Hochschule Mittweida - University of Applied Sciences
The Hochschule Mittweida - University of Applied Sciences is located in the midst of the state Saxony in the east of Germany. It comprises faculties for engineering, sciences, computer science, business administration and social work. Most research happens within the scope of the faculties but it also has mostly research-oriented institutes.
At the moment the Hochschule Mittweida (HSMW) is celebrating its 150th anniversary. During the last 1 1/2 centuries it has maintained a focus on science and engineering. Recently, new topics like interactive media, game programming and Germany's first study program on traditional and digital forensics have earned the University a reputation well beyond its local neighborhood.
In addition to its schools, the HSMW has some institutes which are mainly dedicated to research. Among those, one of the flagships it its Laser-Institute which mostly does third-party-funded research in areas like e.g., laser-cutting or laser-sintering.
We want to introduce computer-vision approaches in wafer-production in such areas where they are not yet employed.
Within WP 4.4 we mostly tackle computer-vision problems in wafer production. While being an independent partner within the consortium we closely working with Infineon Dresden where the wafer fab is located. Another key-partner is the Infineon branch in Villach, Austria which is also working on image-processing and CV applications to wafer production. In order to better understand how machine-learning could complement CV, another close partner is MCL (Austria) which has specialized in the application of machine learning to industrial applications.

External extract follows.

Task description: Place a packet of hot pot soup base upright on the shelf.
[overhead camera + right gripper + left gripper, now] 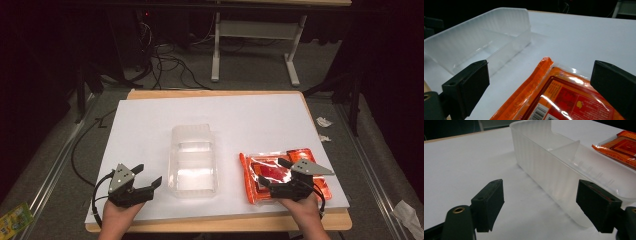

We want to introduce computer-vision approaches in wafer-production in such areas where they are not yet employed. This involves both the inspection of product surfaces and of production tools alike. From a more scientific perspective we want to gear computer-vision into an ad-hoc direction. Traditional applications of CV in the industry require the careful adjustment of the camera alignment, lighting or they requires to shield the background to prevent reflections in glossy surfaces. However, humans can often mask out these effects and still detect flaws during wafer-production. With the advances in computational capabilities and in the field of machine-learning we believe, that algorithms also need to catch up more to the human perception. In the future, personnel will want to attach cameras on a case-by-case basis when and where needed. This is particularly important for small production lots where setup-cost needs to be low. Algorithms will be expected to cope with given light conditions, perspective distortions, noise or vibrations.
Another more practical challenge will be to merge visual features into an existing Process Control System which today processes scalar data only.